The individuals were then divided into four groups: normal weight, overweight, obese but still sensitive to insulin and obese with insulin resistance.

Those in the overweight and obese groups had more total body and visceral fat than those at a normal weight, and there was no difference between obese groups. However, obese individuals with insulin resistance had more fat within their skeletal muscles and their livers than obese individuals without insulin resistance.

In addition, those who were insulin-resistant had thicker walls in their carotid arteries, an early sign of atherosclerosis. Individuals in the obese--insulin sensitive group did not differ from the normal-weight group in insulin sensitivity or artery wall thickness, the authors note.

"In conclusion, we provide evidence that a metabolically benign obesity can be identified and that it may protect from insulin resistance and atherosclerosis," they write. "Furthermore, our data suggest that ectopic fat accumulation in the liver may be more important than visceral fat in the determination of such a beneficial phenotype in obesity."

In a second study, scientists at the Albert Einstein College of Medicine, Bronx, N.Y., assessed body weight and cardiometabolic abnormalities, including high blood pressure, elevated triglycerides and low high-density lipoprotein or "good" cholesterol, in 5,440 individuals participating in the National Health and Nutritional Examination Surveys between 1999 and 2004. Participants were considered metabolically healthy if they had none or one abnormality and metabolically abnormal if they had two or more abnormalities.

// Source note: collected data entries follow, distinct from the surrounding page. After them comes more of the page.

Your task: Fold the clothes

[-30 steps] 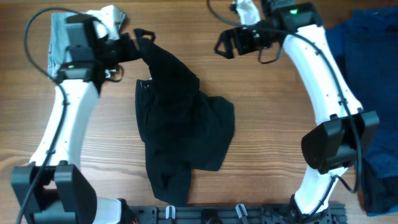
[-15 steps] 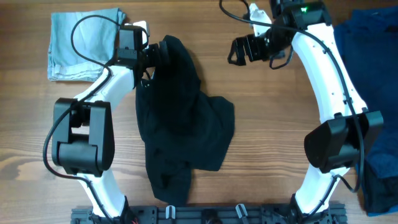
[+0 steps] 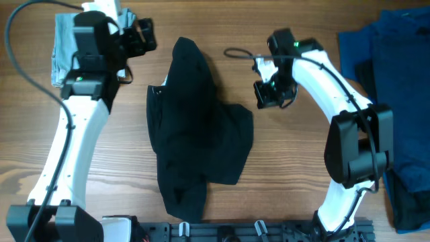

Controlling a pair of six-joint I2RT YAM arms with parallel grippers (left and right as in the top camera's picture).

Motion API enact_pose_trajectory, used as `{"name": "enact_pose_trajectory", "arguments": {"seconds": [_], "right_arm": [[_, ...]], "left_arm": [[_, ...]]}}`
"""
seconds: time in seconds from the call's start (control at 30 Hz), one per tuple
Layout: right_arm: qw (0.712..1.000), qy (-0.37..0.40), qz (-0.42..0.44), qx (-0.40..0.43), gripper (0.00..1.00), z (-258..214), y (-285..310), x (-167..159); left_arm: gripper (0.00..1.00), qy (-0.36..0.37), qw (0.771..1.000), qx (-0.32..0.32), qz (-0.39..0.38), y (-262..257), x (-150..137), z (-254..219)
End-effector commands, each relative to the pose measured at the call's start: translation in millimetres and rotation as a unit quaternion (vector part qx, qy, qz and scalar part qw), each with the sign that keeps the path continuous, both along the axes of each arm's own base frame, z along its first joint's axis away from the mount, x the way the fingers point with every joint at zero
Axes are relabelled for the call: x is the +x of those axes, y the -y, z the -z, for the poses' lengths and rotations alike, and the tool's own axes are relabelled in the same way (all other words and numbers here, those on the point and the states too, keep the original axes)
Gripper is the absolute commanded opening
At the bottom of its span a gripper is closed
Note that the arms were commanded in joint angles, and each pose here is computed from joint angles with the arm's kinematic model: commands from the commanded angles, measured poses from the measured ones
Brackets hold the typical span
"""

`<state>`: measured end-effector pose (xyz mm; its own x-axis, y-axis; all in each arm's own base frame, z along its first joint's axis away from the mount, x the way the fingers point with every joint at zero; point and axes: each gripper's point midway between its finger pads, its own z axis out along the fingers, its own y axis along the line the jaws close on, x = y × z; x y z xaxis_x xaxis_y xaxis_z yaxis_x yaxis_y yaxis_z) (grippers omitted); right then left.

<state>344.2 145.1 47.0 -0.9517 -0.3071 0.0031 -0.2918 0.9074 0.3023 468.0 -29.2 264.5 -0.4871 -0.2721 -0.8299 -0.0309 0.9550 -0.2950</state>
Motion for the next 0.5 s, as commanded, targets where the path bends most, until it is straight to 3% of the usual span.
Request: {"name": "enact_pose_trajectory", "arguments": {"seconds": [0.0,0.13,0.47], "right_arm": [[0.997,-0.009,-0.024,0.072,0.04,12,-20,-13],[0.993,-0.003,-0.033,0.118,0.04,10,-33,-13],[0.989,0.006,-0.041,0.142,0.04,27,-44,-19]], "left_arm": [[1.00,-0.020,0.999,0.006,-0.036,-30,-6,6],[1.00,-0.060,0.997,0.006,-0.054,-47,-16,23],[1.00,-0.118,0.990,0.002,-0.077,-67,-33,48]]}}
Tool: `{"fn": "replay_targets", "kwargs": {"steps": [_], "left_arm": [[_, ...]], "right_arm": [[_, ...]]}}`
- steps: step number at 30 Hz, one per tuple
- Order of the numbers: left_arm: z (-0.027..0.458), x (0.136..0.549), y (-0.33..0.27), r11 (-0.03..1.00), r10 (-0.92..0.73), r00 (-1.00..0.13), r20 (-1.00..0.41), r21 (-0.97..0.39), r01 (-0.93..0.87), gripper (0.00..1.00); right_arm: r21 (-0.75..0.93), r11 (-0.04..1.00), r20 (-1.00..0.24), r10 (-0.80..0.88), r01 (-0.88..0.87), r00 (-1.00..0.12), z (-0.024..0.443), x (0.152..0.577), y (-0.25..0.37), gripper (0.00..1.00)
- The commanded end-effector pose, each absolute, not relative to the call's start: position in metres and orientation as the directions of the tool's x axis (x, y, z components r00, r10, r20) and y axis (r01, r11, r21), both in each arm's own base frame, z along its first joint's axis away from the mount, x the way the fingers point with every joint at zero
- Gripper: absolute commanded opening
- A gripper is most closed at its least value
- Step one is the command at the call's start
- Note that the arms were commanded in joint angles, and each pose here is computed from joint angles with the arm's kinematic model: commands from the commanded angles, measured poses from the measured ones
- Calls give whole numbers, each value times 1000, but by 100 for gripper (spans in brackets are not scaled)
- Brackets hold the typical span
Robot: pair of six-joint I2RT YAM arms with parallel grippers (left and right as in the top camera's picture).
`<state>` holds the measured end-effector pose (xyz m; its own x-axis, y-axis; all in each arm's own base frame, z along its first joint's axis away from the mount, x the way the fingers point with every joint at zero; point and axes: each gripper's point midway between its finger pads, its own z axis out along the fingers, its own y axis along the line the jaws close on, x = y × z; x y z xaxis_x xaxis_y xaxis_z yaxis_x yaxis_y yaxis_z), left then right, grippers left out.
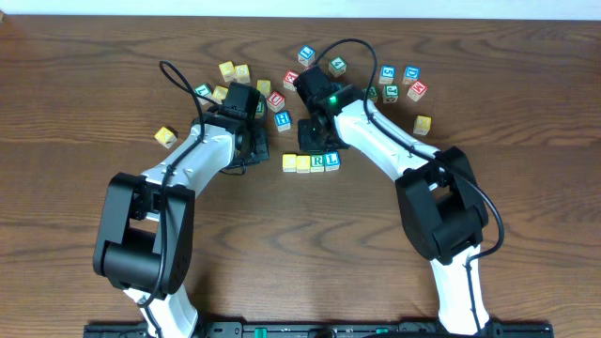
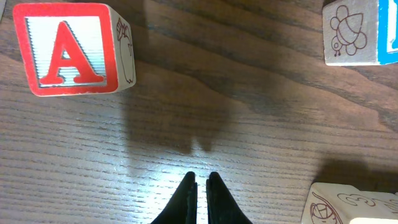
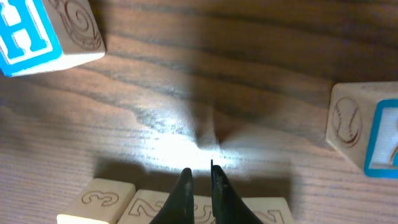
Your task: Spell out CORL
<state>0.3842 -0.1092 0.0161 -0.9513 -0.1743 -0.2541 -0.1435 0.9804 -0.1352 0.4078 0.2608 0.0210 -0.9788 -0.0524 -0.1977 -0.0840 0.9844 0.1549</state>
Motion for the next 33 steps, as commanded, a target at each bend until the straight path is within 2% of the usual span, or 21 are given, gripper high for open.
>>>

"Among U.S. adults 20 years and older, 23.5 percent of normal-weight adults were metabolically abnormal, whereas 51.3 percent of overweight adults and 31.7 percent of obese adults were metabolically healthy," the authors write.

Normal-weight individuals with metabolic abnormalities tended to be older, less physically active and have larger waists than healthy normal-weight individuals. Obese individuals with no metabolic abnormalities were more likely to be younger, black, more physically active and have smaller waists than those with metabolic risk factors.

"These data show that a considerable proportion of overweight and obese U.S. adults are metabolically healthy, whereas a considerable proportion of normal-weight adults express a clustering of cardiometabolic abnormalities," the authors write.

In an accompanying editorial, Lewis Landsberg, M.D., of the Northwestern University Comprehensive Center on Obesity, Chicago, notes that both studies attempt to improve the understanding of obesity, making it a more useful tool for predicting which patients will develop cardiovascular disease.

"Both reports emphasize the benign nature of fat accumulation outside the abdomen," he writes. "In both studies, the detrimental effect of visceral fat accumulation and its surrogate, waist circumference, were clearly demonstrated, confirming older studies showing that waist circumference is a risk factor even in normal-weight individuals."

The message for practicing clinicians is that calculating body mass index and measuring waist circumference are valuable tools in assessing cardiovascular risk in overweight and obese patients, Landsberg said.